**Problem requirements:**
Each line of the listing that includes the string "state" is to be identified and copied.
===============
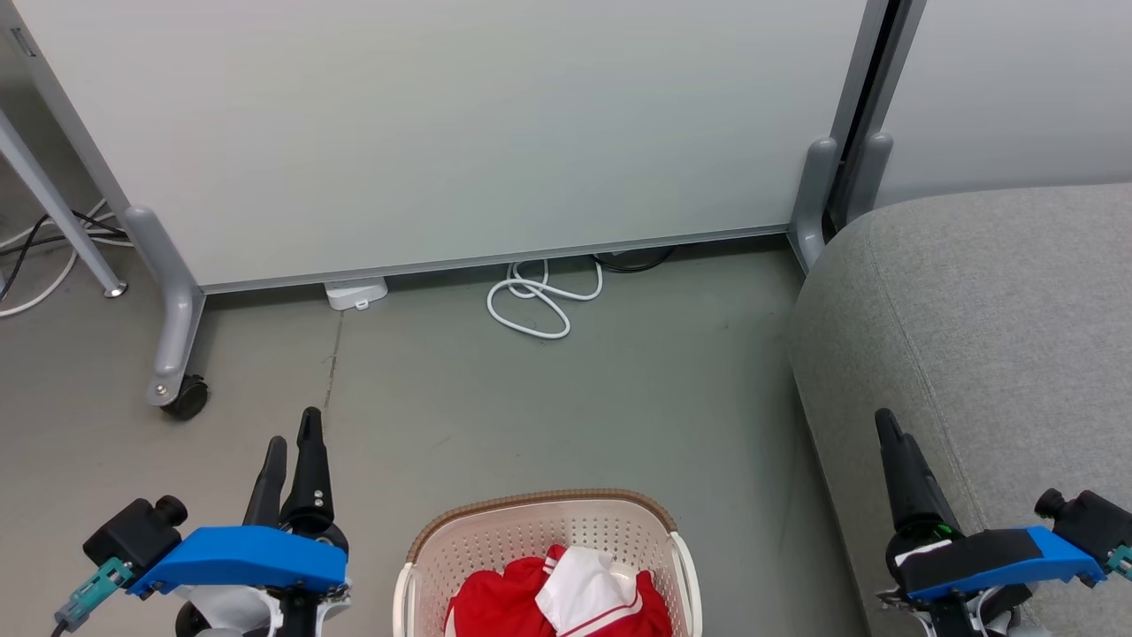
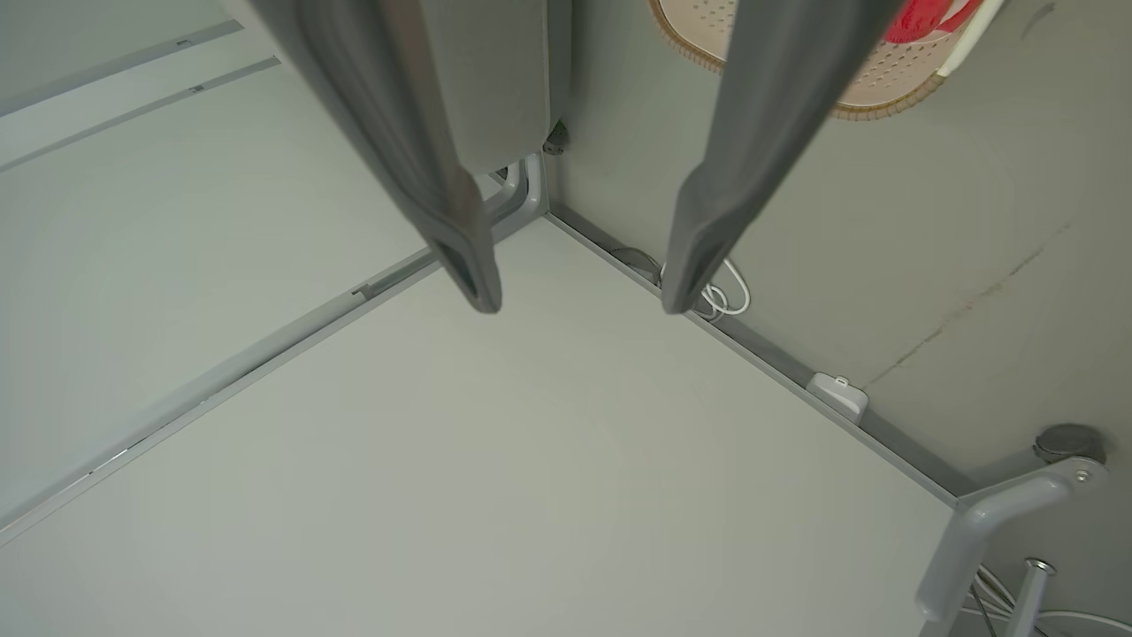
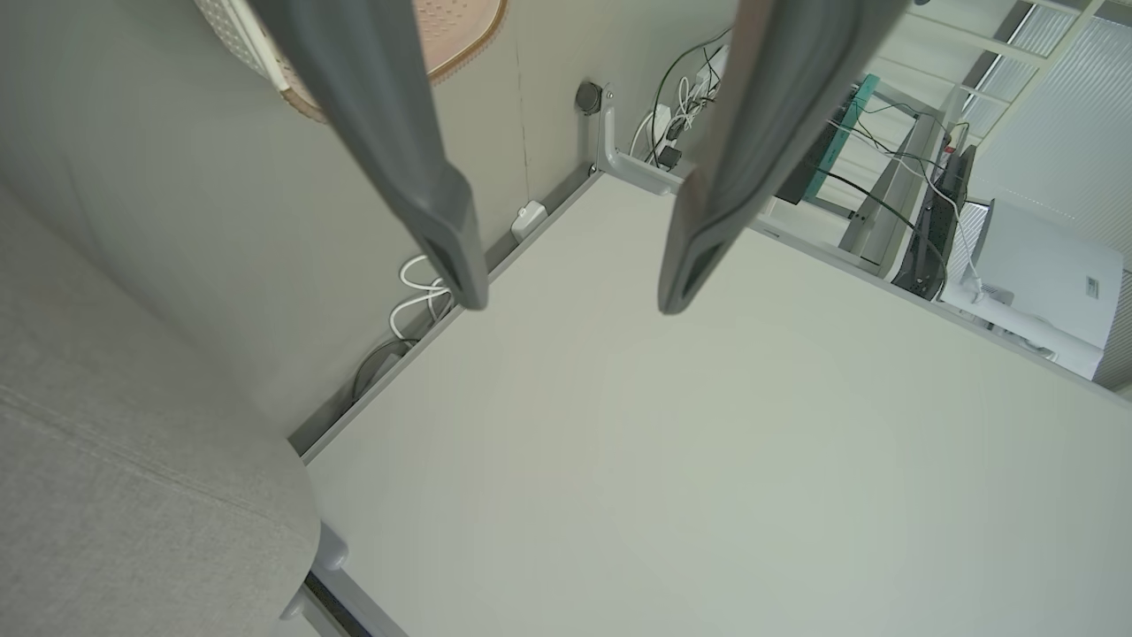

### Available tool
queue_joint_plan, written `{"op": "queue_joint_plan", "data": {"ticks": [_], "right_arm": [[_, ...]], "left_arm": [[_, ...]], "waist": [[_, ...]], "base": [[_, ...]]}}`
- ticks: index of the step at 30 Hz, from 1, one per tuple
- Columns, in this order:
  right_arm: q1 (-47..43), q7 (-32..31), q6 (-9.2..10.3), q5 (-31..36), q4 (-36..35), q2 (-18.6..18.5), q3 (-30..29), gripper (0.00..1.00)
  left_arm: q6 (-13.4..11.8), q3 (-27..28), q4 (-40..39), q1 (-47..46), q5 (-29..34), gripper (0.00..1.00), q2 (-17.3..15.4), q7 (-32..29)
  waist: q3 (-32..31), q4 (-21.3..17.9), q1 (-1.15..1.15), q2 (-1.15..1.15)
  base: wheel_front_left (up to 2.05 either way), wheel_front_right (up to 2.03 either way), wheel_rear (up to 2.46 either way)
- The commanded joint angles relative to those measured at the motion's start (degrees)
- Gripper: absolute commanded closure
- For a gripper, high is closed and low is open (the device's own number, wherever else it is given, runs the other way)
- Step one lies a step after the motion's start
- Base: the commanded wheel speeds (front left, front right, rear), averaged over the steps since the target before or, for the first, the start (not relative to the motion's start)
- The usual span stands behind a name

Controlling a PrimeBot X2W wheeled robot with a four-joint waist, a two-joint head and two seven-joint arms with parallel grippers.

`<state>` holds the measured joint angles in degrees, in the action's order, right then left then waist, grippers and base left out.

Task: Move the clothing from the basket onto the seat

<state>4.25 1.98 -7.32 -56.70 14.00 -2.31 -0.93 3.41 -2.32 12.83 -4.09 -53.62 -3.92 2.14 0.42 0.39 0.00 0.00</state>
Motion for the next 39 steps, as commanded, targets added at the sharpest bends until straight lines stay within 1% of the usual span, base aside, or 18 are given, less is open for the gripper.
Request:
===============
**Response for this exercise:**
`<state>` holds the measured joint angles in degrees, in the action's order, right then left then waist, grippers and base left out.
<state>4.25 1.98 -7.32 -56.70 14.00 -2.31 -0.93 3.41 -2.32 12.83 -4.09 -53.62 -3.92 2.14 0.42 0.39 0.00 0.00</state>

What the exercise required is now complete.